> WHAT THE TASK REQUIRES: All lines of the listing below must be reproduced character for character.

> MATERIAL FOR THIS TASK:

☆ ☆ ☆

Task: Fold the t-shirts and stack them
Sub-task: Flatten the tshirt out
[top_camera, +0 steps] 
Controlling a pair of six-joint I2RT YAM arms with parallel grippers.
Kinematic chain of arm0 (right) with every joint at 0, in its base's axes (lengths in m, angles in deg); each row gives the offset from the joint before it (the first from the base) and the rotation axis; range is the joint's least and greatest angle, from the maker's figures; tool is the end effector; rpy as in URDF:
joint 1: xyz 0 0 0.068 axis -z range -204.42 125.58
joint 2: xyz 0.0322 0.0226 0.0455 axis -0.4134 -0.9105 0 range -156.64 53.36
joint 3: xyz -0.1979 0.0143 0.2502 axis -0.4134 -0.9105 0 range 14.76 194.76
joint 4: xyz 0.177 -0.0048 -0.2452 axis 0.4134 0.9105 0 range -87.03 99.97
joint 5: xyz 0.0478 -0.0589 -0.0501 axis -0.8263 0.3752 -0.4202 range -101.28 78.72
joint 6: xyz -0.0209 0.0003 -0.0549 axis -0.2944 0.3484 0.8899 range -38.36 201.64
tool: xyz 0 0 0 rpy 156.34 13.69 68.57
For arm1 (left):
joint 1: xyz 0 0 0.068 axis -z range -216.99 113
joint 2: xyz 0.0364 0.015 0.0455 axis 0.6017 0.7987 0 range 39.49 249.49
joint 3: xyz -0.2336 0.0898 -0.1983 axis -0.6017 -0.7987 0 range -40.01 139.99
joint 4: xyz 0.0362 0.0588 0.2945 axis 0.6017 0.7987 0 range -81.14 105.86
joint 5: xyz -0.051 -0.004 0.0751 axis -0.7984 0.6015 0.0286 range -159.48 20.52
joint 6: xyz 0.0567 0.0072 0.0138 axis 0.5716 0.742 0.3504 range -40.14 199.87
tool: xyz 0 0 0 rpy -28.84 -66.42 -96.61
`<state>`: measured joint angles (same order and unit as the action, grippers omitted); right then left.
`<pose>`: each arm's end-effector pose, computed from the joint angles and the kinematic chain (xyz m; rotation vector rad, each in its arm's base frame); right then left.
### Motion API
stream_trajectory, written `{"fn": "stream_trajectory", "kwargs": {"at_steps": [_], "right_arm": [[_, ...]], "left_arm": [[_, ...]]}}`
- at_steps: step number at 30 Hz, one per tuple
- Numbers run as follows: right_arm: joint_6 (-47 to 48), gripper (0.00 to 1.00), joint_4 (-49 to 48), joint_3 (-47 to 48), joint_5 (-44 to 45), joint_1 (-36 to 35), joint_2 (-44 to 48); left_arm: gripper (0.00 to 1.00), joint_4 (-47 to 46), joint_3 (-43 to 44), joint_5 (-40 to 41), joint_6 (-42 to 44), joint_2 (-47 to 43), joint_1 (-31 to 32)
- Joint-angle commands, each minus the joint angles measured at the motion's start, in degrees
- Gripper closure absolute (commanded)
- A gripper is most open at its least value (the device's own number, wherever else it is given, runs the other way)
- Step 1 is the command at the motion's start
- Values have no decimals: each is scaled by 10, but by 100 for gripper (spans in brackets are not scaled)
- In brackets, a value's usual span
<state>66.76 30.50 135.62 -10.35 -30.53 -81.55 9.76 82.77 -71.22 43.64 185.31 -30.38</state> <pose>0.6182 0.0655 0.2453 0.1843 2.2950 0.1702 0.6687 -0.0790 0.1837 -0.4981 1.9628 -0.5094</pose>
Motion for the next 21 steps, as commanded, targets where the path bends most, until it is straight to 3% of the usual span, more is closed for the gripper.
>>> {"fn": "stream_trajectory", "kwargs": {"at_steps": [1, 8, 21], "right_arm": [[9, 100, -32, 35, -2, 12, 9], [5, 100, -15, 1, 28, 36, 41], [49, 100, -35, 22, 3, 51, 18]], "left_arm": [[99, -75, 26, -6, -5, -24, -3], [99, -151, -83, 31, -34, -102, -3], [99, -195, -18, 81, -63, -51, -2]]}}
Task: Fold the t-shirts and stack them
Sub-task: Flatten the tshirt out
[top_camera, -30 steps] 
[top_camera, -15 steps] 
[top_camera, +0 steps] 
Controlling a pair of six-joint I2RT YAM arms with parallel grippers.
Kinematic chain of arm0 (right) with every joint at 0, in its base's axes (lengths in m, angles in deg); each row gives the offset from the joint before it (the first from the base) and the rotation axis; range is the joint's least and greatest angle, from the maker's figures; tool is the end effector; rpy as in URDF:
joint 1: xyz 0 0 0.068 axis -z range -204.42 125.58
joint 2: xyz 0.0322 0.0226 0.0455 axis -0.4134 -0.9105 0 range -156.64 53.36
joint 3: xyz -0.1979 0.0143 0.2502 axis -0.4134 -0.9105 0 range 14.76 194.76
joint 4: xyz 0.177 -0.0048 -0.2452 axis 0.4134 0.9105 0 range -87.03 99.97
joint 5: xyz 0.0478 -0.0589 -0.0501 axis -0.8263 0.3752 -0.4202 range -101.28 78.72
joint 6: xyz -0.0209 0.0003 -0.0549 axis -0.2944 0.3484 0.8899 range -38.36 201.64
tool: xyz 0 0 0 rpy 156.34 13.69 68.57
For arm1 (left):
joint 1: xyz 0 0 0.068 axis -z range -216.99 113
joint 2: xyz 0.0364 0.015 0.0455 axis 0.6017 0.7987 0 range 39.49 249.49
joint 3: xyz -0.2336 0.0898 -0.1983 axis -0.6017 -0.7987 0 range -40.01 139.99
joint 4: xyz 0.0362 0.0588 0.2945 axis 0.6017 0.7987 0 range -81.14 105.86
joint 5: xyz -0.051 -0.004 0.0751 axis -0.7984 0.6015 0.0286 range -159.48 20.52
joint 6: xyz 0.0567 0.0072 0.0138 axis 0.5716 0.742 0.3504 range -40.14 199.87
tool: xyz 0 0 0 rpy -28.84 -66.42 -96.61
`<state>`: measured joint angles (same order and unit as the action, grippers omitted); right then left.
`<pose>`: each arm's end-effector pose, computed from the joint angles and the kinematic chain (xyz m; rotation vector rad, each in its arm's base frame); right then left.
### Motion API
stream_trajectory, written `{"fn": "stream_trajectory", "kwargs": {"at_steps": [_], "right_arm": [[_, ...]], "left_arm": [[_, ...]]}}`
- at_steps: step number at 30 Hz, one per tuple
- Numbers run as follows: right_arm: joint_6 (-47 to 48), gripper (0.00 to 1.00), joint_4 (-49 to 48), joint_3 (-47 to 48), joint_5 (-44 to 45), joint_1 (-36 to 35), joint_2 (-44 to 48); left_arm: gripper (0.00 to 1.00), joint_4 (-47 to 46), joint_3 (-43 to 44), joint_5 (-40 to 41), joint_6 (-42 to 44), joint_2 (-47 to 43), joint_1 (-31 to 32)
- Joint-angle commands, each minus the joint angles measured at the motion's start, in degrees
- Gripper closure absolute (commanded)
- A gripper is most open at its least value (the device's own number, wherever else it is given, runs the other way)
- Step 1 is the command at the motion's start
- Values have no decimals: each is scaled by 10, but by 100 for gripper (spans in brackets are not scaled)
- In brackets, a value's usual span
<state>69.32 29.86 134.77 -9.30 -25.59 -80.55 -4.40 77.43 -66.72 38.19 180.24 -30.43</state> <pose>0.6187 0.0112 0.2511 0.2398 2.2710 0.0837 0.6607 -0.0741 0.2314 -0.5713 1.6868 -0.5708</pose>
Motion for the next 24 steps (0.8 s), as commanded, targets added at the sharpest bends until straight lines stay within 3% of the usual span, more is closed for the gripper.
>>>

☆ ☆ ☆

> TASK SOLUTION:
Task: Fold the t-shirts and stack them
Sub-task: Flatten the tshirt out
[top_camera, +0 steps] 
Controlling a pair of six-joint I2RT YAM arms with parallel grippers.
Kinematic chain of arm0 (right) with every joint at 0, in its base's axes (lengths in m, angles in deg); each row gives the offset from the joint before it (the first from the base) and the rotation axis; range is the joint's least and greatest angle, from the maker's figures; tool is the end effector; rpy as in URDF:
joint 1: xyz 0 0 0.068 axis -z range -204.42 125.58
joint 2: xyz 0.0322 0.0226 0.0455 axis -0.4134 -0.9105 0 range -156.64 53.36
joint 3: xyz -0.1979 0.0143 0.2502 axis -0.4134 -0.9105 0 range 14.76 194.76
joint 4: xyz 0.177 -0.0048 -0.2452 axis 0.4134 0.9105 0 range -87.03 99.97
joint 5: xyz 0.0478 -0.0589 -0.0501 axis -0.8263 0.3752 -0.4202 range -101.28 78.72
joint 6: xyz -0.0209 0.0003 -0.0549 axis -0.2944 0.3484 0.8899 range -38.36 201.64
tool: xyz 0 0 0 rpy 156.34 13.69 68.57
For arm1 (left):
joint 1: xyz 0 0 0.068 axis -z range -216.99 113
joint 2: xyz 0.0364 0.015 0.0455 axis 0.6017 0.7987 0 range 39.49 249.49
joint 3: xyz -0.2336 0.0898 -0.1983 axis -0.6017 -0.7987 0 range -40.01 139.99
joint 4: xyz 0.0362 0.0588 0.2945 axis 0.6017 0.7987 0 range -81.14 105.86
joint 5: xyz -0.051 -0.004 0.0751 axis -0.7984 0.6015 0.0286 range -159.48 20.52
joint 6: xyz 0.0567 0.0072 0.0138 axis 0.5716 0.742 0.3504 range -40.14 199.87
tool: xyz 0 0 0 rpy -28.84 -66.42 -96.61
`<state>`: measured joint angles (same order and unit as the action, grippers omitted); right then left.
`<pose>`: each arm's end-effector pose, computed from the joint angles and the kinematic chain (xyz m; rotation vector rad, each in its arm's base frame); right then left.
### Motion API
stream_trajectory, written `{"fn": "stream_trajectory", "kwargs": {"at_steps": [_], "right_arm": [[_, ...]], "left_arm": [[_, ...]]}}`
- at_steps: step number at 30 Hz, one per tuple
- Numbers run as follows: right_arm: joint_6 (-47 to 48), gripper (0.00 to 1.00), joint_4 (-49 to 48), joint_3 (-47 to 48), joint_5 (-44 to 45), joint_1 (-36 to 35), joint_2 (-44 to 48); left_arm: gripper (0.00 to 1.00), joint_4 (-47 to 46), joint_3 (-43 to 44), joint_5 (-40 to 41), joint_6 (-42 to 44), joint_2 (-47 to 43), joint_1 (-31 to 32)
- Joint-angle commands, each minus the joint angles measured at the motion's start, in degrees
- Gripper closure absolute (commanded)
- A gripper is most open at its least value (the device's own number, wherever else it is given, runs the other way)
- Step 1 is the command at the motion's start
- Values have no decimals: each is scaled by 10, but by 100 for gripper (spans in brackets are not scaled)
- In brackets, a value's usual span
<state>66.76 30.50 135.62 -10.35 -30.53 -81.55 9.76 82.77 -71.22 43.64 185.31 -30.38</state> <pose>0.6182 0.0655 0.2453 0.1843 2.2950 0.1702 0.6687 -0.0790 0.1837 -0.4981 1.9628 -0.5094</pose>
Motion for the next 21 steps, as commanded, targets where the path bends most, until it is straight to 3% of the usual span, more is closed for the gripper.
>>> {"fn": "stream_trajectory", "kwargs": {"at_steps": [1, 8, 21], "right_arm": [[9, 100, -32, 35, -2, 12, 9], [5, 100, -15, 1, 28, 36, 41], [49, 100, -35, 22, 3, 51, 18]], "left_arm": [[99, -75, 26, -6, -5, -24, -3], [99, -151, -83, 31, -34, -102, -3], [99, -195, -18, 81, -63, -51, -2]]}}
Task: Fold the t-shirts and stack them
Sub-task: Flatten the tshirt out
[top_camera, -30 steps] 
[top_camera, -15 steps] 
[top_camera, +0 steps] 
Controlling a pair of six-joint I2RT YAM arms with parallel grippers.
Kinematic chain of arm0 (right) with every joint at 0, in its base's axes (lengths in m, angles in deg); each row gives the offset from the joint before it (the first from the base) and the rotation axis; range is the joint's least and greatest angle, from the maker's figures; tool is the end effector; rpy as in URDF:
joint 1: xyz 0 0 0.068 axis -z range -204.42 125.58
joint 2: xyz 0.0322 0.0226 0.0455 axis -0.4134 -0.9105 0 range -156.64 53.36
joint 3: xyz -0.1979 0.0143 0.2502 axis -0.4134 -0.9105 0 range 14.76 194.76
joint 4: xyz 0.177 -0.0048 -0.2452 axis 0.4134 0.9105 0 range -87.03 99.97
joint 5: xyz 0.0478 -0.0589 -0.0501 axis -0.8263 0.3752 -0.4202 range -101.28 78.72
joint 6: xyz -0.0209 0.0003 -0.0549 axis -0.2944 0.3484 0.8899 range -38.36 201.64
tool: xyz 0 0 0 rpy 156.34 13.69 68.57
For arm1 (left):
joint 1: xyz 0 0 0.068 axis -z range -216.99 113
joint 2: xyz 0.0364 0.015 0.0455 axis 0.6017 0.7987 0 range 39.49 249.49
joint 3: xyz -0.2336 0.0898 -0.1983 axis -0.6017 -0.7987 0 range -40.01 139.99
joint 4: xyz 0.0362 0.0588 0.2945 axis 0.6017 0.7987 0 range -81.14 105.86
joint 5: xyz -0.051 -0.004 0.0751 axis -0.7984 0.6015 0.0286 range -159.48 20.52
joint 6: xyz 0.0567 0.0072 0.0138 axis 0.5716 0.742 0.3504 range -40.14 199.87
tool: xyz 0 0 0 rpy -28.84 -66.42 -96.61
`<state>`: measured joint angles (same order and unit as the action, grippers omitted); right then left.
`<pose>`: each arm's end-effector pose, computed from the joint angles and the kinematic chain (xyz m; rotation vector rad, each in its arm's base frame); right then left.
### Motion API
stream_trajectory, written `{"fn": "stream_trajectory", "kwargs": {"at_steps": [_], "right_arm": [[_, ...]], "left_arm": [[_, ...]]}}`
- at_steps: step number at 30 Hz, one per tuple
- Numbers run as follows: right_arm: joint_6 (-47 to 48), gripper (0.00 to 1.00), joint_4 (-49 to 48), joint_3 (-47 to 48), joint_5 (-44 to 45), joint_1 (-36 to 35), joint_2 (-44 to 48); left_arm: gripper (0.00 to 1.00), joint_4 (-47 to 46), joint_3 (-43 to 44), joint_5 (-40 to 41), joint_6 (-42 to 44), joint_2 (-47 to 43), joint_1 (-31 to 32)
- Joint-angle commands, each minus the joint angles measured at the motion's start, in degrees
- Gripper closure absolute (commanded)
- A gripper is most open at its least value (the device's own number, wherever else it is given, runs the other way)
- Step 1 is the command at the motion's start
- Values have no decimals: each is scaled by 10, but by 100 for gripper (spans in brackets are not scaled)
- In brackets, a value's usual span
<state>69.32 29.86 134.77 -9.30 -25.59 -80.55 -4.40 77.43 -66.72 38.19 180.24 -30.43</state> <pose>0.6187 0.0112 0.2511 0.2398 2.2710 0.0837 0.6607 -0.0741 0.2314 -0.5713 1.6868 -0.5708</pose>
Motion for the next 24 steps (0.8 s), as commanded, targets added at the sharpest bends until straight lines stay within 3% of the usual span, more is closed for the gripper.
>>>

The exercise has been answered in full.